Interpretable Language Model for Closed-Loop Type 1 Diabetes Control
Interpretable Language Model for Closed-Loop Type 1 Diabetes Control
用于闭环 1 型糖尿病控制的可解释语言模型
Abstract: Type 1 Diabetes (T1D) is a chronic, life-threatening autoimmune condition characterized by the complete destruction of insulin-producing pancreatic beta cells. While Artificial Pancreas Systems (APS) powered by Reinforcement Learning (RL) have shown promise in automating insulin delivery, their “black-box” nature makes it hard for patients and doctors to trust them fully.

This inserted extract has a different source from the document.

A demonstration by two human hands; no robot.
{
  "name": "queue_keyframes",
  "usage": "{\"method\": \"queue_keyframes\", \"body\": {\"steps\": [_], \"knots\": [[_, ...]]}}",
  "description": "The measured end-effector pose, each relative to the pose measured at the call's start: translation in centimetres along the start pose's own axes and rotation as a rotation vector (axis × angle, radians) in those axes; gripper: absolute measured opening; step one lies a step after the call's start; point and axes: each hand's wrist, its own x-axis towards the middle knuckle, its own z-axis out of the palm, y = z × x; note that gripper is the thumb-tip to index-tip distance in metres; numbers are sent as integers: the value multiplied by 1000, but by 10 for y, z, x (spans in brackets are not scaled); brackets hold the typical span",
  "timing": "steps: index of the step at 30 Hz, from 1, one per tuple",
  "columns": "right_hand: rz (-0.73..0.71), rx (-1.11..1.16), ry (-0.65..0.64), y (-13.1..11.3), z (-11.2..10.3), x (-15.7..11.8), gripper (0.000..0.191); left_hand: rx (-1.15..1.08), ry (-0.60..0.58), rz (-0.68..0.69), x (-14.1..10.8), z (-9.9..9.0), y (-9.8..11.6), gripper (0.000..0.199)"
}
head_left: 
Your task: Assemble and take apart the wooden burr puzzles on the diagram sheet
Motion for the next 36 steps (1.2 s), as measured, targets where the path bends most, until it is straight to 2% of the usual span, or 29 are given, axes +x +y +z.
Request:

摘要: 1 型糖尿病 (T1D) 是一种慢性的、危及生命的自身免疫性疾病,其特征是产生胰岛素的胰腺 β 细胞完全被破坏。虽然由强化学习 (RL) 驱动的人工胰腺系统 (APS) 在胰岛素自动输送方面展现出了前景,但其“黑箱”特性使得患者和医生难以完全信任它们。
This paper presents LLM-T1D, a promising approach that combines the precision of RL with the clear, human-like reasoning of Large Language Models (LLMs) to create a more transparent and reliable insulin pump controller. By training an expert RL system and distilling its knowledge into fine-tuned LLaMA 3.1 8B and Qwen3 8B models, we developed a controller that not only surpasses the RL system’s performance but also explains its decisions in plain, understandable language.
本文提出了 LLM-T1D,这是一种结合了强化学习的精确性与大语言模型 (LLM) 清晰、类人推理能力的前沿方法,旨在打造更透明、更可靠的胰岛素泵控制器。通过训练专家强化学习系统,并将其知识蒸馏到经过微调的 LLaMA 3.1 8B 和 Qwen3 8B 模型中,我们开发出了一种控制器,它不仅超越了原强化学习系统的性能,还能用通俗易懂的语言解释其决策过程。
Tested on the FDA-approved UVA/Padova T1D simulator, the LLM controllers deliver excellent blood sugar control (73.5% Time in Range) while maintaining strict formal safety verification against hallucinations.
在经 FDA 批准的 UVA/Padova T1D 模拟器上进行测试后,该 LLM 控制器实现了出色的血糖控制(目标范围内时间占比达 73.5%),同时保持了严格的形式化安全验证,有效防止了幻觉现象。